He never did win a treble.
Footballers also want to win the "treble", league cup, plus domestic and European championship, or whatever, and score a hat-trick. Trebles are big things.
I though of this when reading "Fouritalia" a news sheet produced by IW0FFK for Four Metre Band (70MHz) enthusiasts in Italy. He included a letter from IZ5ILX describing his VHF activities as "doing the treble".
You can find Fouritalia (in Italian of course) here.
Thanks for that idea for a name. "Doing the Treble" is exactly what I do.
I know that some of you have been sceptical about me running several rigs. Well, that is how I do the treble, and I often do quadruples too.
This is not odd. HF DXers do something similar, moving up and down bands with MUF. But it is different with Sporadic E. With F layer propagation you can get gradual shifts, and just use one rig up and down the HF bands. With the VHF treble you have to jump around, taking your chance as it comes.
Here are some diagrams. You have to take some things for granted. As the radius of the Earth is about 6371km, and the Sporadic E layer is about 100km above that, any scale diagram would either have too little detail or be too wide. So I have tried to get a lot closer to true scale here, but my diagrams are still not flat enough. This makes the angle of radiation looking too high - for real good DX I suggest you use the lowest angle of radiation you can.
You also have to take into account that radio signals do not go a straight lines with parallel sides, but spread out in cone shapes into open space. Hence the inverse square law. I will show them as straight lines for now and say something else about this later.

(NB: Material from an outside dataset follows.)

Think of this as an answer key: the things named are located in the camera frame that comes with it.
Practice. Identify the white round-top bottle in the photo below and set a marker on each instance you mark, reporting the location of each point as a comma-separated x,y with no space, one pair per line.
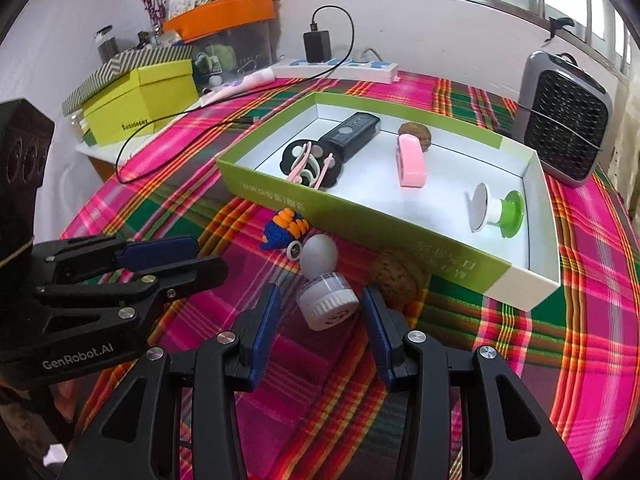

Finally, the E layer is shown roughly parallel to the Earth's surface (it almost is, but not always) and the angles by which the signals are sent back to the Earth are symmetrical. This is true as far as it goes, but if you go into more detail you find other variations. For here we stick to "the angle of reflection is equal to the angle of incidence". Relative to the line X-Y on the following diagrams, the signal appears to be bent at the same angle on each side (that is only an illustration too, as the signal appears to be reflected at an imaginary point above the E-layer, but that is not for discussion now).
The actual mechanism is not quite like a mirror would reflect light, as I show it. There are in fact many refractions plus many minor and one major shallow reflection, and there can be a lot of variation. Let us just take the simple analysis for now. Making it more complicated does not help us in a general discussion. There is quite a good explanation in the ARRL handbook and I hope to say more about this later.
This diagram should be pretty familiar (click to enlarge if needs be) ;-
As the level of ionisation increases, radio signals which otherwise pass out into space are able to be bent back down and reach a DX station.
With lower ionisation they pass straight through into space. When increasing ionisation allows propagation to reach the "maximum useable frequency" (MUF) the radio signal will be bent down to the point where it just grazes the earth. This is the maximum distance able to be reached.
The effect of even higher ionisation is best shown in a later diagram. In this diagram it looks as if the ionisation rises until the signal bends down and disappears somewhere in space (actually it stops being refracted). However, you do not usually stop hearing stations. As the ionisation continues to increase you start getting your signal bounced from a point "P" and you get shorter path lengths (but the angle in incidence at P still equals the angle of reflection at P, just the possible angles are different at different levels of ionisation). If you do not understand this for now, just move on and it should become clearer.
So there is a level of ionisation which gives you the best DX you can get, if you fire your signal off at a low angle of radiation. You can exploit this, but as ionisation increases, you get short skip. Any good DX-er then goes up to higher frequencies to get more DX. Not so many stay with short skip (unless they are hunting for squares or nearby countries).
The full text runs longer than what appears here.